§ Problem requirements
Leaving out the pictures, write out exactly each line from the line with "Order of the" through the close of the listing below.

*** Block opens ***

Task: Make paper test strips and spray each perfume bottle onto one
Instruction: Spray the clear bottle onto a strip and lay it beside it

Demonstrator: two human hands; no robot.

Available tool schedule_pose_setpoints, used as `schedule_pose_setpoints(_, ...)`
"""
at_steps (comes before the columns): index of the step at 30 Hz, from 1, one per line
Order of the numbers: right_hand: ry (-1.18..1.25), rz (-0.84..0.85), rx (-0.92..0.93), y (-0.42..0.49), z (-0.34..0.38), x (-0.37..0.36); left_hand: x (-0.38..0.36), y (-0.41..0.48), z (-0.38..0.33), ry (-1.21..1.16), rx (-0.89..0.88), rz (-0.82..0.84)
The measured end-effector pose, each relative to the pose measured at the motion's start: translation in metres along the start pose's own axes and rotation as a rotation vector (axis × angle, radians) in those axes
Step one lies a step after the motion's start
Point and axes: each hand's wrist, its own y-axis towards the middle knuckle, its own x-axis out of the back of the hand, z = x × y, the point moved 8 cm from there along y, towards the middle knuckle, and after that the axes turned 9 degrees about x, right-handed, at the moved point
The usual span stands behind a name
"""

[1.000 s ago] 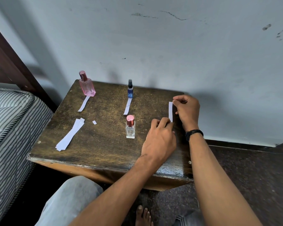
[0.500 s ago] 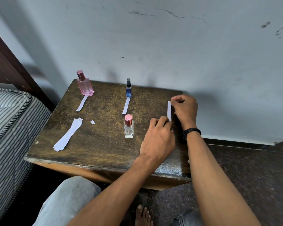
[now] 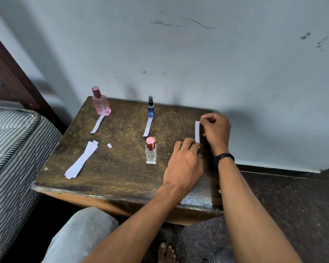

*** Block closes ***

§ Answer to this exercise
Order of the numbers: right_hand: ry (-1.18..1.25), rz (-0.84..0.85), rx (-0.92..0.93), y (-0.42..0.49), z (-0.34..0.38), x (-0.37..0.36); left_hand: x (-0.38..0.36), y (-0.41..0.48), z (-0.38..0.33), ry (-1.21..1.16), rx (-0.89..0.88), rz (-0.82..0.84)
The measured end-effector pose, each relative to the pose measured at the motion's start: translation in metres along the start pose's own axes and rotation as a rotation vector (axis × angle, radians) in those axes
Step one lies a step after the motion's start
Point and axes: each hand's wrist, its own y-axis towards the middle knuckle, its own x-axis out of the back of the hand, z = x × y, the point moved 8 cm from there along y, towards the middle knuckle, and after that the axes turned 9 degrees about x, right-handed, at the moved point
The usual span stands behind a name
"""

[1.000 s ago] 
[0.500 s ago] 
[now] 

There is no more to this output.